E anche a proposito dell’eutanasia ricordò un’esperienza che vale forse più di molti ragionamenti, per mostrare che c’è sempre una dignità nel e del morire: “Abbiamo raccolto un uomo dal canale, mezzo mangiato dai vermi, e l’abbiamo portato a casa. Egli ci ha detto: ‘Ho vissuto come un animale per strada, ma sto per morire come un angelo, amato e curato’. Ed è stato così meraviglioso vedere la grandezza di quell’uomo che poteva parlare così, poteva morire senza accusare nessuno, senza maledire nessuno, senza fare paragoni, come un angelo”.
Di fronte alla testimonianza dei santi che ci mostrano una “via più grande” – quella della carità – ragione e fede acquistano una forza persuasiva ancora più cogente, sicché i principi non negoziabili appaiono realmente dotati di quella verità, di quella bontà e di quella bellezza che niente e nessuno potrà rinnegare.
Ed è questo l’ultimo pensiero che desidero condividere con voi, cari amici, anzi una preghiera: il Signore doni e moltiplichi i santi, protettori e amici della vita, testimoni e perciò maestri.
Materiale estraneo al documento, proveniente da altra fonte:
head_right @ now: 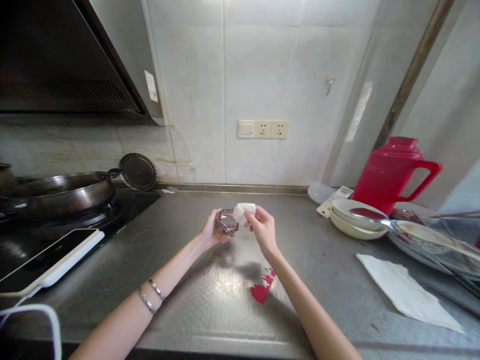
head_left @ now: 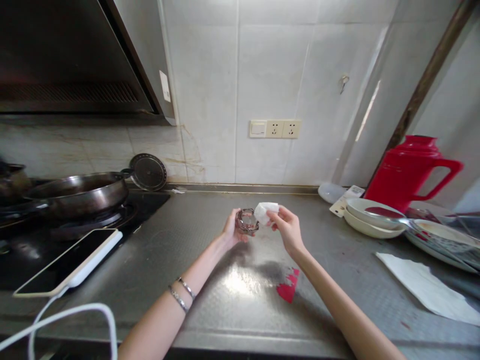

Sono e saranno essi sempre il discorso più convincente perché i principi non negoziabili tornino a essere il fondamento di una convivenza umana più giusta e pacifica per tutti e per ciascuno; per costruire stabilmente quella civiltà dell’amore, dove ogni uomo, dal suo concepimento fino alla sua morte naturale, sia rispettato e onorato per la sua inalienabile dignità.